Further work would need to be done to support the existing codes and frameworks that businesses are subject to and add value to the role already carried out by company boards and non-executive directors.

Although corporate social responsibility has been a strong theme for some companies, there is a risk that it operates in a ‘silo’ and is not seen as being integral to the way companies are run. As an extension to CSR, social value is also becoming increasingly important to clients – especially in the public sector where resources are scarce and solutions to social demands increasing.

But as the Cabinet Office is potentially looking to strengthen the Social Value Act, there is a feeling that government is likely to also emphasise the need for more ethical behaviour and outcomes in public/private contracts, as well as delivering additionality through social value.
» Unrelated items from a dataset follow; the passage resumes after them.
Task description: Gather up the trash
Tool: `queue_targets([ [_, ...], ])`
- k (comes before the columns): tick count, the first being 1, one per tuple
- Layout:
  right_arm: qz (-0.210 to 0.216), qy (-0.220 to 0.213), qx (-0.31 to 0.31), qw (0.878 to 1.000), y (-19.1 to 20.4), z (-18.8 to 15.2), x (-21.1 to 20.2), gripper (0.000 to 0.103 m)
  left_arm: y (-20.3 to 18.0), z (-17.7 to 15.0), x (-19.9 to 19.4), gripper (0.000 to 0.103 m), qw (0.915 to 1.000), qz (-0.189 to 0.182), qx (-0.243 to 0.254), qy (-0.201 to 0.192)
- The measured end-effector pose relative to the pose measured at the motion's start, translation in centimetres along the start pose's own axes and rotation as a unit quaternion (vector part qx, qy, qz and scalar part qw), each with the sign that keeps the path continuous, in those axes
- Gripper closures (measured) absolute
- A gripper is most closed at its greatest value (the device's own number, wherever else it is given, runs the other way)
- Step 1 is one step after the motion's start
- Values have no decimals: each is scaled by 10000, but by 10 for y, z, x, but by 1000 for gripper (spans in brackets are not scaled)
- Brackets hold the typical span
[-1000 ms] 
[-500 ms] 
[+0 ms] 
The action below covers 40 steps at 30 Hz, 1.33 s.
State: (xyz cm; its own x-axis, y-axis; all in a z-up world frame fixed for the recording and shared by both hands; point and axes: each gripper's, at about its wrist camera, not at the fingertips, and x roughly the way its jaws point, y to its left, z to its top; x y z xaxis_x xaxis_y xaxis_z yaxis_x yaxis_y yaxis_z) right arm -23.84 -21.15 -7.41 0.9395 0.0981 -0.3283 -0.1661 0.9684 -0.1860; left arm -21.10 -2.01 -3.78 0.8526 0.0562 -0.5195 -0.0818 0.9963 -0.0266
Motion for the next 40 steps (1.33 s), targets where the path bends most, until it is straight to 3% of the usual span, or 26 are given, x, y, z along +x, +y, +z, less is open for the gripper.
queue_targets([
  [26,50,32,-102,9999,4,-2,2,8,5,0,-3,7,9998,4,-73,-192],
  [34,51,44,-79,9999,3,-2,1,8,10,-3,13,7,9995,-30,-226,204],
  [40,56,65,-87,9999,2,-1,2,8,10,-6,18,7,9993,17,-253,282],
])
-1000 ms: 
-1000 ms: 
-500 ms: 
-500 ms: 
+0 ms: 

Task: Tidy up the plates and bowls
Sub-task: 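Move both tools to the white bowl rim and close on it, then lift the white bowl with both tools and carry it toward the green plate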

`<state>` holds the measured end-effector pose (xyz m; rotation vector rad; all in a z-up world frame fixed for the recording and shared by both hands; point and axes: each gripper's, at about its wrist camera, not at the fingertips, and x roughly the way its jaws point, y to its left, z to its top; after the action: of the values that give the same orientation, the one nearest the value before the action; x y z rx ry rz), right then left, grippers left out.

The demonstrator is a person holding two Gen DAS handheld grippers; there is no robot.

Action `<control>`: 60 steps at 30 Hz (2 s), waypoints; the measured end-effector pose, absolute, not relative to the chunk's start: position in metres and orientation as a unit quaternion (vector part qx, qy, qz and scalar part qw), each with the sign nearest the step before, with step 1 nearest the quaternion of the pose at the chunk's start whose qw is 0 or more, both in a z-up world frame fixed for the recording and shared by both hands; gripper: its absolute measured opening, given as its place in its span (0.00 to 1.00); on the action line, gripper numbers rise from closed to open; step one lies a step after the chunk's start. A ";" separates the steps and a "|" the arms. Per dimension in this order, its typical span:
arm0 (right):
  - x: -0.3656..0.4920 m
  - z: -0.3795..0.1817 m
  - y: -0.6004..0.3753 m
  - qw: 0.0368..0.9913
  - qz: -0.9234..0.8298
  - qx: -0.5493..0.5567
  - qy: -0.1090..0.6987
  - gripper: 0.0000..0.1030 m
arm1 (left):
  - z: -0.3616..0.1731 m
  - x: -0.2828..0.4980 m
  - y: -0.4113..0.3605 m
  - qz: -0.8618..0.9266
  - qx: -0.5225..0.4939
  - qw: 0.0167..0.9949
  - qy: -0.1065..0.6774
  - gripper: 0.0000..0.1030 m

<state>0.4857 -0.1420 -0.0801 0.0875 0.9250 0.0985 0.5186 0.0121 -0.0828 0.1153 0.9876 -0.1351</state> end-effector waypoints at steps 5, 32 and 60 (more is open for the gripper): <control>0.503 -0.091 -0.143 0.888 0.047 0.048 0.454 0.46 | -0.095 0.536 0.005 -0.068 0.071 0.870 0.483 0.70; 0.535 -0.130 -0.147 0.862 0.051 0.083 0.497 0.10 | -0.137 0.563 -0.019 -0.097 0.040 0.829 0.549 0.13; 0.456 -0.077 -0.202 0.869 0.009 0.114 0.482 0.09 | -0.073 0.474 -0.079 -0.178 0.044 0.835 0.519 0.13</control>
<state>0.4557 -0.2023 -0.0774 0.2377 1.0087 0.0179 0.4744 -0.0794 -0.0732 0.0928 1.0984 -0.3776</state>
Businesses however increasingly recognise that social value is not as simple as it sounds, especially if government want it embedded in every significant contract. There is likely to be deficit of social value capacity to deliver or worse a costly bureaucracy to monitor its implementation. There is a risk however that contract specifications can perversely penalise some approaches to ethics and social value.

Leaders at the roundtable event recognised that all companies need to have processes in place to run the business well. Recognising also that corporate social responsibility and social value go hand-in-hand and is something that most companies would want to deliver to communities and society as part of the package of securing contracts.

How to ensure that this is adequately scrutinised, in a smart and efficient system – not overbearing or bureaucratic – also needs to be developed and businesses to commit to more transparency and accountability for the sake of greater trust and fairness.